- DATA SHOWN
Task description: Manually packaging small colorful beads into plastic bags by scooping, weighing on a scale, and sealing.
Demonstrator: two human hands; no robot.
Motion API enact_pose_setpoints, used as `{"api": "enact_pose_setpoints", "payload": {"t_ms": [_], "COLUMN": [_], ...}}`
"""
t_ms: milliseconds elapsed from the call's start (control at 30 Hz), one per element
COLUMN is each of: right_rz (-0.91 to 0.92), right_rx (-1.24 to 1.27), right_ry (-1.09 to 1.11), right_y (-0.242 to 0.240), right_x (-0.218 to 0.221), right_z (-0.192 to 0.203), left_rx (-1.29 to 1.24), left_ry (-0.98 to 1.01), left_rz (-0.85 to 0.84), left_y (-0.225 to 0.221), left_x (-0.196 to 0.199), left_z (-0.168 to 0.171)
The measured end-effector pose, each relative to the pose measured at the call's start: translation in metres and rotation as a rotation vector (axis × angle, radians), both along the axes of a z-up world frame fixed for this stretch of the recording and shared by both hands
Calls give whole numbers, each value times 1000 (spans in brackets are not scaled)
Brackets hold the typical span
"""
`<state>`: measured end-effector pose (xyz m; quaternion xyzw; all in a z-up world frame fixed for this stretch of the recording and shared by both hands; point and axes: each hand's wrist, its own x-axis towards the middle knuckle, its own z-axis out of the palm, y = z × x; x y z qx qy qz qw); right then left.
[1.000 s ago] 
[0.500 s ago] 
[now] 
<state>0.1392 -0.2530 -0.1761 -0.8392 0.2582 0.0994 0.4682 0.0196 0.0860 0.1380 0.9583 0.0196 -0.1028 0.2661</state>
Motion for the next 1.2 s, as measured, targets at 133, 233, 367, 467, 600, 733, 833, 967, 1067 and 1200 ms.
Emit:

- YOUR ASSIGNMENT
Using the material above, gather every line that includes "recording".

- REPLY
The measured end-effector pose, each relative to the pose measured at the call's start: translation in metres and rotation as a rotation vector (axis × angle, radians), both along the axes of a z-up world frame fixed for this stretch of the recording and shared by both hands
`<state>`: measured end-effector pose (xyz m; quaternion xyzw; all in a z-up world frame fixed for this stretch of the recording and shared by both hands; point and axes: each hand's wrist, its own x-axis towards the middle knuckle, its own z-axis out of the palm, y = z × x; x y z qx qy qz qw); right then left.

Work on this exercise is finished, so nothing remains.